I have a dataset with $10^3$ to $10^4$ observations, where each observation consists of a single (scalar) response variable $y$ and $N \approx 10^2$ explanatory variables $X_1, ..., X_n$. All the explanatory variables are categorical (say belonging to categories "A", "B", or "C"), so I represent each one of them with a two-level dummy encoding (i.e. category "A" is taken as the reference level, category "B" is represented by the vector $(1, 0)$ and "C" by $(0,1)$). My objective is to fit and assess different linear models to predict $y$ given $(X_{i})_{1 \leq i \leq N}$.
Looking at the samples in my dataset, I can clearly see some significant group effects. For example, I do not see a strong cross-correlation between $y$ and the independent explanatory variables $X_1$, $X_2$ and $X_3$. However, when $X_1$, $X_2$ and $X_3$ vary together, their variation (as a group) seems to be strongly correlated to the variations of $y$. In my opinion, this suggests that $X_1$, $X_2$ and $X_3$ could be grouped into a new variable $Z_1$, and the linear model could be built with respect to this new explanatory variable, instead of the original $X_i$'s.
Now, my question is how to build the new grouped variables $Z_k$ in an automatic fashion. Ideally, I would like each group of variables to be as large as possible, and I would like the final linear model to be as sparse as possible. I have already looked at a few possibilities, but they are not completely suitable for my problem, so any suggestion would be very welcome.

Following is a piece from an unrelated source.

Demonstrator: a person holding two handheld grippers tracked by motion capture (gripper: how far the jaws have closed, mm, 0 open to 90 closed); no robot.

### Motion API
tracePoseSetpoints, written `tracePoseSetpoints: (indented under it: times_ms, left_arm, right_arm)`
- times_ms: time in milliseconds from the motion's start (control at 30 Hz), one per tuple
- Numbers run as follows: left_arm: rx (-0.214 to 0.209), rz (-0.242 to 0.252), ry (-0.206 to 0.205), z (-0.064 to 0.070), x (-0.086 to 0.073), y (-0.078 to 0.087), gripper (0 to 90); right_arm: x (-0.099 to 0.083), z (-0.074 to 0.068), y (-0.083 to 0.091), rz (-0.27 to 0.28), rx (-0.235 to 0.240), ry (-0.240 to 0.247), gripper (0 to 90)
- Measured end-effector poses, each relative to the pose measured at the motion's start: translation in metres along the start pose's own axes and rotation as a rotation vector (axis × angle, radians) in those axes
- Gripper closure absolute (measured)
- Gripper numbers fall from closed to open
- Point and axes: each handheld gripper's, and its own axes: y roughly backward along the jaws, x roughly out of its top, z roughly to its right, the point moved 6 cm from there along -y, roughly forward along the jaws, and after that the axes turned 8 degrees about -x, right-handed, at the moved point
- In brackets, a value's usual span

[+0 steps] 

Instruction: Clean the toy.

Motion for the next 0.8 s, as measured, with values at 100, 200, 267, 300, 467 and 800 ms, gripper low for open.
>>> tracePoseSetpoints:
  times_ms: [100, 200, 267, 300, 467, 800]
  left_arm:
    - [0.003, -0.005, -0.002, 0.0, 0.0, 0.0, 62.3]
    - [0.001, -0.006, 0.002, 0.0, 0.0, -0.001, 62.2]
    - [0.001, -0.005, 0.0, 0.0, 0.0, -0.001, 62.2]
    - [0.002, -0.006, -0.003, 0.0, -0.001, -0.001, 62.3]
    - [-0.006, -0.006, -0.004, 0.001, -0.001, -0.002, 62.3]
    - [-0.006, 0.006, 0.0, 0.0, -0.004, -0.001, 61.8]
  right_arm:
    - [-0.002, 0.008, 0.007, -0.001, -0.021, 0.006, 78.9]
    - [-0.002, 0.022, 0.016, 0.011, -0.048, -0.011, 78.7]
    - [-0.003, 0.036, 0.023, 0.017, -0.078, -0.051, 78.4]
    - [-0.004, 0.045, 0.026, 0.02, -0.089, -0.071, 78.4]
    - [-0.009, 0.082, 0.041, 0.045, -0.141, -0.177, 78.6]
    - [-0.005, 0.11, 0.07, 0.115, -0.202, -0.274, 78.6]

1. PCA PCA applied as a dimensionality reduction method to the predictors $(X_i)_{1 \leq i \leq N}$ does not appear suitable for my problem for two reasons: (1) it does not include a response variable, and (2) it gives a linear combination of explanatory variables, whereas what I am looking for is a group of variables (roughly speaking a linear combination with binary coefficients).
2. Canonical Correlation Analysis CCA (or Cross Decomposition in Scikit-Learn), does incorporate the response variable information, but similarly to PCA it builds a linear combination of explanatory variables, which is not what I am looking for.
3. Linear Discriminant Analysis Similarly to PCA and CCA, LDA produces a linear combination of explanatory variables, which is not exactly what I am looking for. In addition, to my understanding it is usually applied for classification.
4. Group Lasso Group Lasso seems to match many of my requirements: it does incorporate the response variable, it does build a linear regression model based on groups of explanatory variables. The problem is that these groups need to be built manually, or known a priori, which is precisely what I am trying to achieve. I could maybe even reformulate the question as "How to automatically build the groups of variables to be used in Group-Lasso?".
5. Multi-factor Dimensionality Reduction MDR seems to be promising, as it is able to build groups of explanatory variables, while also incorporating the information of the response variable. However, this method does not seem as classical/well-known as the ones mentioned above, and it is not clear to me how the new grouped variable is built from the original explanatory variables (in particular how to set an appropriate threshold and so on...). Any clarification or explanation regarding this method would be very welcome.
I am aware that the question is rather broad, but I am not looking for a clear and definitive solution. Instead, any suggestion or direction would be greatly appreciated.